● Assignment
Go through the data below and transcribe it exactly. Omit the images.

======

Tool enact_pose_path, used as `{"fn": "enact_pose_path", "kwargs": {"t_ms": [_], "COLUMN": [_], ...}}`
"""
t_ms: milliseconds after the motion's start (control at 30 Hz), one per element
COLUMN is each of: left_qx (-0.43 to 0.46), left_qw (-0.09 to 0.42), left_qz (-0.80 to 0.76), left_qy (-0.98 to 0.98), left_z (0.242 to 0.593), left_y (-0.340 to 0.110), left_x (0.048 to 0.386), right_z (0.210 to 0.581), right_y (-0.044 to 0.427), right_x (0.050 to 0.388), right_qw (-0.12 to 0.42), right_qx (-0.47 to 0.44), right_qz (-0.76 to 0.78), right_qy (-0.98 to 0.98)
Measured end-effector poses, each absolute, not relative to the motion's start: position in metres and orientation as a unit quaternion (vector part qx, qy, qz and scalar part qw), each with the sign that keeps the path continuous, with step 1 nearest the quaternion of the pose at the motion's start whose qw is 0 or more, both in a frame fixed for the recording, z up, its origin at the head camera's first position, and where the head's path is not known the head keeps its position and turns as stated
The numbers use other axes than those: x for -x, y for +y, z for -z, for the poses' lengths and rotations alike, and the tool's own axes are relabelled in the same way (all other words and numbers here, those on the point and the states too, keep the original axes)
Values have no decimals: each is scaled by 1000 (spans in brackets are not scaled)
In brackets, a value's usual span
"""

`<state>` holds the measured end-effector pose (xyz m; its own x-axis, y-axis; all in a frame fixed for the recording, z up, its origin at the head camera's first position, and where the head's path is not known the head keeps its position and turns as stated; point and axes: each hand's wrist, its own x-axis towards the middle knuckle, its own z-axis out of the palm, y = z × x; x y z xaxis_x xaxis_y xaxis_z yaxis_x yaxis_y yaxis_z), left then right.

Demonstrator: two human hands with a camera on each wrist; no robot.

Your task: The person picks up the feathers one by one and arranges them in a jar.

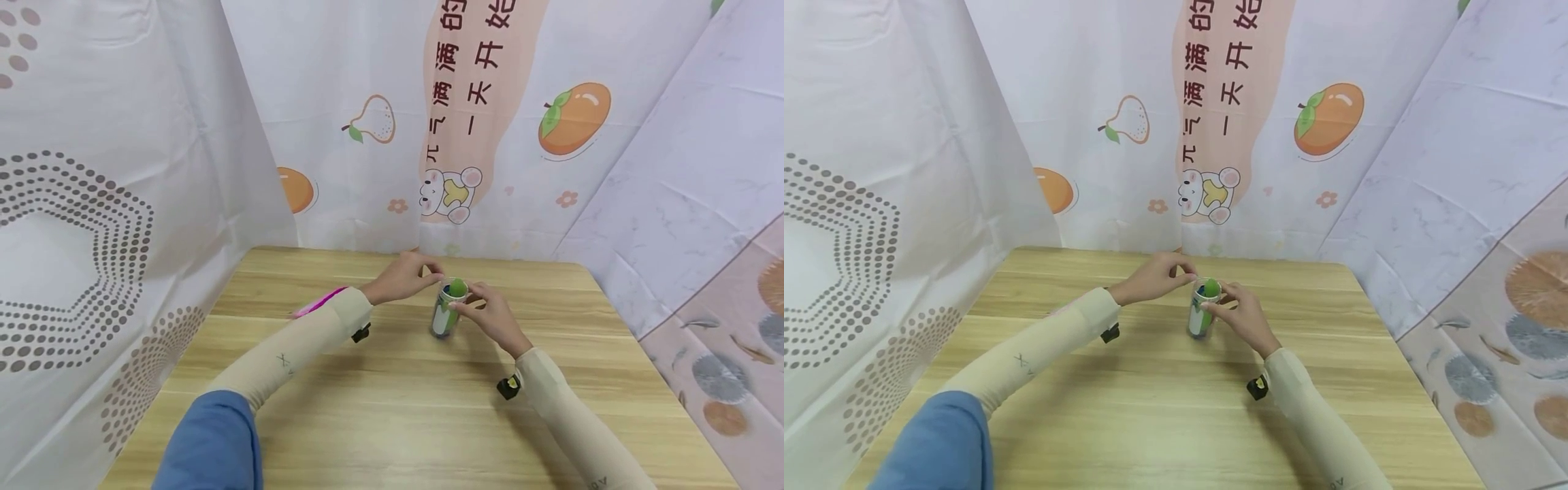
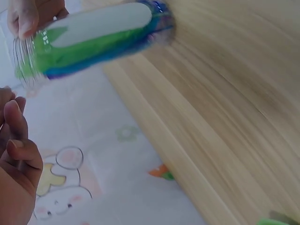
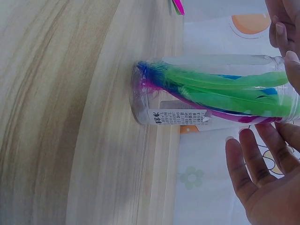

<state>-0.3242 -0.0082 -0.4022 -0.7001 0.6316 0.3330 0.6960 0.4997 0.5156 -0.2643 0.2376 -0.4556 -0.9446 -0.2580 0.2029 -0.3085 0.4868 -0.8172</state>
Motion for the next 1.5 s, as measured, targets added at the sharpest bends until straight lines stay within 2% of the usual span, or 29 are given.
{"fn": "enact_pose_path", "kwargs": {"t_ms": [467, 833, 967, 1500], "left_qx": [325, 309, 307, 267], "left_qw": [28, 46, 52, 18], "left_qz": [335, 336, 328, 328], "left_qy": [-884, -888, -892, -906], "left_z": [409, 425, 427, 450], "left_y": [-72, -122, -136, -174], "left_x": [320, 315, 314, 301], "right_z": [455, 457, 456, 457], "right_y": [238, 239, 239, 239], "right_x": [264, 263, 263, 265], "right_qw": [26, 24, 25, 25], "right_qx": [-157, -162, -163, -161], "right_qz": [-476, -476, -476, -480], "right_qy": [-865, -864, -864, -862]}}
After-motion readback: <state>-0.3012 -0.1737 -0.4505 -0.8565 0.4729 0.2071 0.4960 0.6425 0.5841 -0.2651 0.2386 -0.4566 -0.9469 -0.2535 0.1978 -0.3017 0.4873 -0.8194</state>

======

● Output for this task
Tool enact_pose_path, used as `{"fn": "enact_pose_path", "kwargs": {"t_ms": [_], "COLUMN": [_], ...}}`
"""
t_ms: milliseconds after the motion's start (control at 30 Hz), one per element
COLUMN is each of: left_qx (-0.43 to 0.46), left_qw (-0.09 to 0.42), left_qz (-0.80 to 0.76), left_qy (-0.98 to 0.98), left_z (0.242 to 0.593), left_y (-0.340 to 0.110), left_x (0.048 to 0.386), right_z (0.210 to 0.581), right_y (-0.044 to 0.427), right_x (0.050 to 0.388), right_qw (-0.12 to 0.42), right_qx (-0.47 to 0.44), right_qz (-0.76 to 0.78), right_qy (-0.98 to 0.98)
Measured end-effector poses, each absolute, not relative to the motion's start: position in metres and orientation as a unit quaternion (vector part qx, qy, qz and scalar part qw), each with the sign that keeps the path continuous, with step 1 nearest the quaternion of the pose at the motion's start whose qw is 0 or more, both in a frame fixed for the recording, z up, its origin at the head camera's first position, and where the head's path is not known the head keeps its position and turns as stated
The numbers use other axes than those: x for -x, y for +y, z for -z, for the poses' lengths and rotations alike, and the tool's own axes are relabelled in the same way (all other words and numbers here, those on the point and the states too, keep the original axes)
Values have no decimals: each is scaled by 1000 (spans in brackets are not scaled)
In brackets, a value's usual span
"""

`<state>` holds the measured end-effector pose (xyz m; its own x-axis, y-axis; all in a frame fixed for the recording, z up, its origin at the head camera's first position, and where the head's path is not known the head keeps its position and turns as stated; point and axes: each hand's wrist, its own x-axis towards the middle knuckle, its own z-axis out of the palm, y = z × x; x y z xaxis_x xaxis_y xaxis_z yaxis_x yaxis_y yaxis_z), left then right.

Demonstrator: two human hands with a camera on each wrist; no robot.

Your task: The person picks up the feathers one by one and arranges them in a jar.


<state>-0.3242 -0.0082 -0.4022 -0.7001 0.6316 0.3330 0.6960 0.4997 0.5156 -0.2643 0.2376 -0.4556 -0.9446 -0.2580 0.2029 -0.3085 0.4868 -0.8172</state>
Motion for the next 1.5 s, as measured, targets added at the sharpest bends until straight lines stay within 2% of the usual span, or 29 are given.
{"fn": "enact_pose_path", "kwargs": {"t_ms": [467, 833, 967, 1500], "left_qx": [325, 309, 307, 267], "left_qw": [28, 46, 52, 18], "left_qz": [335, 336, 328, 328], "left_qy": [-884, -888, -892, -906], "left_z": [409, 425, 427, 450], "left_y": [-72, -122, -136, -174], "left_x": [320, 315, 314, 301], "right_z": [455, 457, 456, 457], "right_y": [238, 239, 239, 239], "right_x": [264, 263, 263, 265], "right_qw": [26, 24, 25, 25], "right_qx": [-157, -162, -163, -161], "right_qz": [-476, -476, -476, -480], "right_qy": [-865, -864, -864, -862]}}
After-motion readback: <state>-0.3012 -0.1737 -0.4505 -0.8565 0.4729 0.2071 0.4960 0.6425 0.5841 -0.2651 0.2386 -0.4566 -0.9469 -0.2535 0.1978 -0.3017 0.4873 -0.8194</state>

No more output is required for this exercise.